Things moving quickly: remember way back when -- in April, was it? -- when a Connecticut lounge owner sued a mayor and the governor, asserting that a shut-down order was a taking?
Well, the court recently denied the plaintiffs' request for a temporary restraining order.
There's nothing in the Ruling about the takings claims as far as we can tell, but we suggest you read it nonetheless because it relies heavily on a U.S. Supreme Court case that has once again become prominent: Jacobson v. Massachusetts, 197 U.S. 11 (1905). That's the one where the Court held that it was not an unconstitutional deprivation of liberty to require Jacobson to get a vaccine. We think that case and the general sense that courts give a lot of leeway to the other branches when evaluating their responses to emergencies (especially during the emergency) is going to get a hard look again.
This ruling may not be the last word on the subject in this case for a couple of reasons. First, this is merely the denial of a TRO, not a ruling on the ultimate merit (even though we think the handwriting is on the wall; the court also recently denied the defendants' motion to dismiss, but only, apparently, on procedural grounds).

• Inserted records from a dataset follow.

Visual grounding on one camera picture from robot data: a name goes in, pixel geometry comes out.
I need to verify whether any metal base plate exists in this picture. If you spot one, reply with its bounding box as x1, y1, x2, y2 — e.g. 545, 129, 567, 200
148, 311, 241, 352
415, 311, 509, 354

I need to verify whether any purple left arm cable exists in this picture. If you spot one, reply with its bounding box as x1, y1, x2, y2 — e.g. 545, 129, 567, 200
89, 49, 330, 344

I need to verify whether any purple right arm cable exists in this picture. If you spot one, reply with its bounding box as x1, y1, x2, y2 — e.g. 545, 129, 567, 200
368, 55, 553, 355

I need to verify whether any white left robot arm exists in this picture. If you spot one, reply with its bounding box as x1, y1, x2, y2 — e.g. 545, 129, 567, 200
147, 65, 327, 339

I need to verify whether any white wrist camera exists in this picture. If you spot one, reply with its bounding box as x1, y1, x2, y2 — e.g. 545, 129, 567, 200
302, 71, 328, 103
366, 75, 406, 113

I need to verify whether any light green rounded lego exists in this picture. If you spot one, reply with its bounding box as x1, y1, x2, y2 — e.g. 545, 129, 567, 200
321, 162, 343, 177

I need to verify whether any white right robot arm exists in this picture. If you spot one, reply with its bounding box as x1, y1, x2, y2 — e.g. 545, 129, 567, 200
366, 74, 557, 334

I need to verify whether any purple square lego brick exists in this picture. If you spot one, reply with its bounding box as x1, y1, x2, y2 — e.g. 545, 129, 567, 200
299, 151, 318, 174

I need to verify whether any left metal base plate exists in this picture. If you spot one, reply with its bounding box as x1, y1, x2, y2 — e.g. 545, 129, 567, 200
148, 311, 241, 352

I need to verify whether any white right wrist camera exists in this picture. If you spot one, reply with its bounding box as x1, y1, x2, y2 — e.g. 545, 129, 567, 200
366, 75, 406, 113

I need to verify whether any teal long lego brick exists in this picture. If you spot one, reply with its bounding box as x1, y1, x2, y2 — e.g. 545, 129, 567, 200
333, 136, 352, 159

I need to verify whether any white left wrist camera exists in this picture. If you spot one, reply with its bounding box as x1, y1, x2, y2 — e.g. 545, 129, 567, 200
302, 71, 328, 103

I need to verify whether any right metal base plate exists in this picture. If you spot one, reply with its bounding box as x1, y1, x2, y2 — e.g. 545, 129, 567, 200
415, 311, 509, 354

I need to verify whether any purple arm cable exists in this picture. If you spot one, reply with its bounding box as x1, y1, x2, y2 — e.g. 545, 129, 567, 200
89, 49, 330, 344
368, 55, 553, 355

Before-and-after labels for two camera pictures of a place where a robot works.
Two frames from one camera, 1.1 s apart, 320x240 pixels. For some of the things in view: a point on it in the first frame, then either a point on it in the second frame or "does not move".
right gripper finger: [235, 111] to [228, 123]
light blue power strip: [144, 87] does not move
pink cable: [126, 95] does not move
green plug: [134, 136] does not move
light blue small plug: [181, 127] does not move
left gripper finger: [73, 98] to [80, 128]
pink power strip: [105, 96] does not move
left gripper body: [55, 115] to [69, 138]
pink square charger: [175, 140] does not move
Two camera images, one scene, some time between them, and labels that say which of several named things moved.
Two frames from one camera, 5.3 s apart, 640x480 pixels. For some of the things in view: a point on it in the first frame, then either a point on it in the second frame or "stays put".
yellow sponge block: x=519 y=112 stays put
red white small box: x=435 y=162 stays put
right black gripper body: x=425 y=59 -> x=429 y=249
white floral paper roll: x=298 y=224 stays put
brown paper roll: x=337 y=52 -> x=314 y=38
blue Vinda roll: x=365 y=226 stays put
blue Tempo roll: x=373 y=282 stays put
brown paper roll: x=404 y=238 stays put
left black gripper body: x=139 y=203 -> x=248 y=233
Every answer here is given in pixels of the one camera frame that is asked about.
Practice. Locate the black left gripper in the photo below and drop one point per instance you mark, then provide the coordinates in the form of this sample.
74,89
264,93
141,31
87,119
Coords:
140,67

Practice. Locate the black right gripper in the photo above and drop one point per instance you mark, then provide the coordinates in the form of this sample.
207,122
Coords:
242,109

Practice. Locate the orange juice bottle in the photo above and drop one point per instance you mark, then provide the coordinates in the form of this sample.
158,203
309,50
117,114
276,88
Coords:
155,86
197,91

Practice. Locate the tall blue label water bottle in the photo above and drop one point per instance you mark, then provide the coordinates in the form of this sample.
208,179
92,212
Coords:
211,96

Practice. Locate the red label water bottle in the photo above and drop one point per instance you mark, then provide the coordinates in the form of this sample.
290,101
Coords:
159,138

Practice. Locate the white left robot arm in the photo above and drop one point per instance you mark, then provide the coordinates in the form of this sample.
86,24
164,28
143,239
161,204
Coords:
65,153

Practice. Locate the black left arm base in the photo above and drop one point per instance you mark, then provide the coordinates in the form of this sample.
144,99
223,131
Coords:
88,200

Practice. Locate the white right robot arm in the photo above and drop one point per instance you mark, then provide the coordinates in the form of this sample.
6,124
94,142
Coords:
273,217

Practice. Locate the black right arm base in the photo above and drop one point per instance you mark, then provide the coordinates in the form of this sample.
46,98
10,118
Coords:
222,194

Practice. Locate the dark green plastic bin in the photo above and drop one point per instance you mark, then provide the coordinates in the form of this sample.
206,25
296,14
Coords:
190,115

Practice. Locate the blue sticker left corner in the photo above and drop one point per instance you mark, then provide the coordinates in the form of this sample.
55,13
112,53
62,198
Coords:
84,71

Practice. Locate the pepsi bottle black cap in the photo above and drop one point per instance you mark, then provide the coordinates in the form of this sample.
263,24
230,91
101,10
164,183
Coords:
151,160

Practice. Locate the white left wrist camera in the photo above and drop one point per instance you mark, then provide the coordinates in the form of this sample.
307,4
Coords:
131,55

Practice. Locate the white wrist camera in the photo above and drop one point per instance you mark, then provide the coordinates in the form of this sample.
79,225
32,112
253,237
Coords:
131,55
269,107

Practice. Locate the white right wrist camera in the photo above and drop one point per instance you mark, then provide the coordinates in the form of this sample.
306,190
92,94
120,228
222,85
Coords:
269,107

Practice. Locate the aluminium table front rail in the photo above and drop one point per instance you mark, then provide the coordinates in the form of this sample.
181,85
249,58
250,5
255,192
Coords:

Second, the plaintiffs' lawyer doesn't seem like the kind of guy to simply let it go. Here's his reaction to the ruling from the local paper:
Norm Pattis, the lawyer for Amato and Monsanto, derided the judge’s reliance on what Pattis said were outdated precedents.“The ruling relies heavily on the sole U.S. Supreme Court case to come close to the issue, decided before World War I,” Pattis said in an email Thursday. “By that anachronistic standard prohibition is legal, women can’t vote and discrimination is accepted social custom. Judge Shea’s decision is the equivalent of driving a horse and buggy down the interstate and should offend any sane person trying to navigate the highways today.”